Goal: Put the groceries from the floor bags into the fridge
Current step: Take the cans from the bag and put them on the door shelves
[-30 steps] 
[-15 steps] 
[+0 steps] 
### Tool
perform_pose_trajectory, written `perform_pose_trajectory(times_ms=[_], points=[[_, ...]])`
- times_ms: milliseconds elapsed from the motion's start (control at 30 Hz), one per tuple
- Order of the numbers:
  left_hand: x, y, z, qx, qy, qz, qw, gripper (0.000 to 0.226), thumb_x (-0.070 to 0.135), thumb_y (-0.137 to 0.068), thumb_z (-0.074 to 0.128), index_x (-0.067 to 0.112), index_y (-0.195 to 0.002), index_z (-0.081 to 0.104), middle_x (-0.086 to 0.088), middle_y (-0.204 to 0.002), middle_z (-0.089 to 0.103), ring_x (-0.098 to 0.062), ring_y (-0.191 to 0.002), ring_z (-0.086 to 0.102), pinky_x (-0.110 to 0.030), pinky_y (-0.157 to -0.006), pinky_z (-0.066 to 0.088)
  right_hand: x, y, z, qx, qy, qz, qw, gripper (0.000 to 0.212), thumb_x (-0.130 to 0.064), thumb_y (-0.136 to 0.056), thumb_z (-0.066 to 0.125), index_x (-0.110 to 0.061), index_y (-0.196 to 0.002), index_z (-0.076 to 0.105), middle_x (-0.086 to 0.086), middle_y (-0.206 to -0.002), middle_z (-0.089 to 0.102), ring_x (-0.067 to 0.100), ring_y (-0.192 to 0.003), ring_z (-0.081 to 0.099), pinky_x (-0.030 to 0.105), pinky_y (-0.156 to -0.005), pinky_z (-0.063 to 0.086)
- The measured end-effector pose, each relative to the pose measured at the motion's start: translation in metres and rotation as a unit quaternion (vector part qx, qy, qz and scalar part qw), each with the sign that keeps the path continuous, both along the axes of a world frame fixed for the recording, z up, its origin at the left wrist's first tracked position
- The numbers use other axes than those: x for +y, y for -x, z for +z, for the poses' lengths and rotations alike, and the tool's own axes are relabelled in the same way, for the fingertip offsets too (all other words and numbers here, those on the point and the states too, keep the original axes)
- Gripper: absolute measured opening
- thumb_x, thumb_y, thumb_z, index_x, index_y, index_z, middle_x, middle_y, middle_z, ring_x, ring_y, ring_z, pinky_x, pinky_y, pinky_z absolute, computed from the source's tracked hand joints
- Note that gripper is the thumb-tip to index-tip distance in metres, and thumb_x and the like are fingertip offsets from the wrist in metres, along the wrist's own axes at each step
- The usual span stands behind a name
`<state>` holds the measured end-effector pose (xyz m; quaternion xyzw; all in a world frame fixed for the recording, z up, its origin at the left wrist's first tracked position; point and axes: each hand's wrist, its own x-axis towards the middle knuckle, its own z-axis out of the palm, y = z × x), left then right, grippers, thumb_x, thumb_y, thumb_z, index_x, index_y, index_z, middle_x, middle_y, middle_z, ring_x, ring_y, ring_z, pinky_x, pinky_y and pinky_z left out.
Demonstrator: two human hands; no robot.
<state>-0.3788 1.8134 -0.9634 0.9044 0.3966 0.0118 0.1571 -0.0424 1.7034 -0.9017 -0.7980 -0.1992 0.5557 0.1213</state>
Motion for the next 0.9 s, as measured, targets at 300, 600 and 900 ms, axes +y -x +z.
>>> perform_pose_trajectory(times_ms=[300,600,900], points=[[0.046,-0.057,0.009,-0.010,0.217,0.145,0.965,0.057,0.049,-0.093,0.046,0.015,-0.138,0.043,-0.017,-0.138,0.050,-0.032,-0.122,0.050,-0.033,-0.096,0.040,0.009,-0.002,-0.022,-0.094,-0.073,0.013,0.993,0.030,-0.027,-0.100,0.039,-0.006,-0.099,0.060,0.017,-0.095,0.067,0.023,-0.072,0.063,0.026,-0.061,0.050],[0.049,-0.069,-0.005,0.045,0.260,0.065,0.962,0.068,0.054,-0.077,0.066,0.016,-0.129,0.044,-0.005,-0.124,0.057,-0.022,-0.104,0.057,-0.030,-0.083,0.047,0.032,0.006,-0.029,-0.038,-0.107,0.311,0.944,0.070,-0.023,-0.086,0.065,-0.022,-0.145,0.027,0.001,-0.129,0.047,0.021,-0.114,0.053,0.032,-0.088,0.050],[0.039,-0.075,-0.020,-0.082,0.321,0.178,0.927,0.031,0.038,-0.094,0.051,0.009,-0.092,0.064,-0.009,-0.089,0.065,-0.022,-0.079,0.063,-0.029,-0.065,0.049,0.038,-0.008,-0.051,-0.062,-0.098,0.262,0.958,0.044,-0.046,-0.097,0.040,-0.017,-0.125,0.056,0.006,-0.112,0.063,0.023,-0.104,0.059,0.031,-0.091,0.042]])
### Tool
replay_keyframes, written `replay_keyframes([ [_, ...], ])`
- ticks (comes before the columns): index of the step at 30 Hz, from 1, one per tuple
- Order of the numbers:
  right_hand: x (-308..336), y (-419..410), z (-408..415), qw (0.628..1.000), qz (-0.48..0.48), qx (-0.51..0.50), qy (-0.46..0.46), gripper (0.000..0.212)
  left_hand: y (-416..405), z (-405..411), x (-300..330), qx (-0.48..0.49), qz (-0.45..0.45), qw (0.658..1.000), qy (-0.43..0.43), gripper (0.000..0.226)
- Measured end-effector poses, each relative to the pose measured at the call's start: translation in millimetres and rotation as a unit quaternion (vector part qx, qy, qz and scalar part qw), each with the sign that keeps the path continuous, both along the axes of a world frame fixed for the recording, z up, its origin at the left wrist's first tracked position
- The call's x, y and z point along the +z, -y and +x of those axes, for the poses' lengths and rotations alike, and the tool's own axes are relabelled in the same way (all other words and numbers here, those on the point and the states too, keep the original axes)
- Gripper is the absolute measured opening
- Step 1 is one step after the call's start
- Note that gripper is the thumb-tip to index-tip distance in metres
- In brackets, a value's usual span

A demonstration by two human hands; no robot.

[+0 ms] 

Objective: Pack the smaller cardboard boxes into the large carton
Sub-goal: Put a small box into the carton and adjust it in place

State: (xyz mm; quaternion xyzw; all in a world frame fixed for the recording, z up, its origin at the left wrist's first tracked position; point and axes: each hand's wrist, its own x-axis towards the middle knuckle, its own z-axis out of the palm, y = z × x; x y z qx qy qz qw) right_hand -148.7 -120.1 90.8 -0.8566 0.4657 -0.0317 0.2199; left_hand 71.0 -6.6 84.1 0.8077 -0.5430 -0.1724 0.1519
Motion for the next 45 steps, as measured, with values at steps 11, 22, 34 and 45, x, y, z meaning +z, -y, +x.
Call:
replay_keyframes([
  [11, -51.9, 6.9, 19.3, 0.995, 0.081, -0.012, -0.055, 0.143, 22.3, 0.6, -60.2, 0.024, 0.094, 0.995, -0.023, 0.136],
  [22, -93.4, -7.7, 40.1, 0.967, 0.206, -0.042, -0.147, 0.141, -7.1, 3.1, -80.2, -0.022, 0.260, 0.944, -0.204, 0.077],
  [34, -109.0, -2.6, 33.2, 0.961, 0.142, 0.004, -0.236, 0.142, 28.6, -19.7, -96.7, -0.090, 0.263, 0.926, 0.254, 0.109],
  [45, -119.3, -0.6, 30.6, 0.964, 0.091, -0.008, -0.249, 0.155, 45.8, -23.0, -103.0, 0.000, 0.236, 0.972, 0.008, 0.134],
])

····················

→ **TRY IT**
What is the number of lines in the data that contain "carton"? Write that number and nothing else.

→ **SOLUTION TO THIS EXERCISE**
2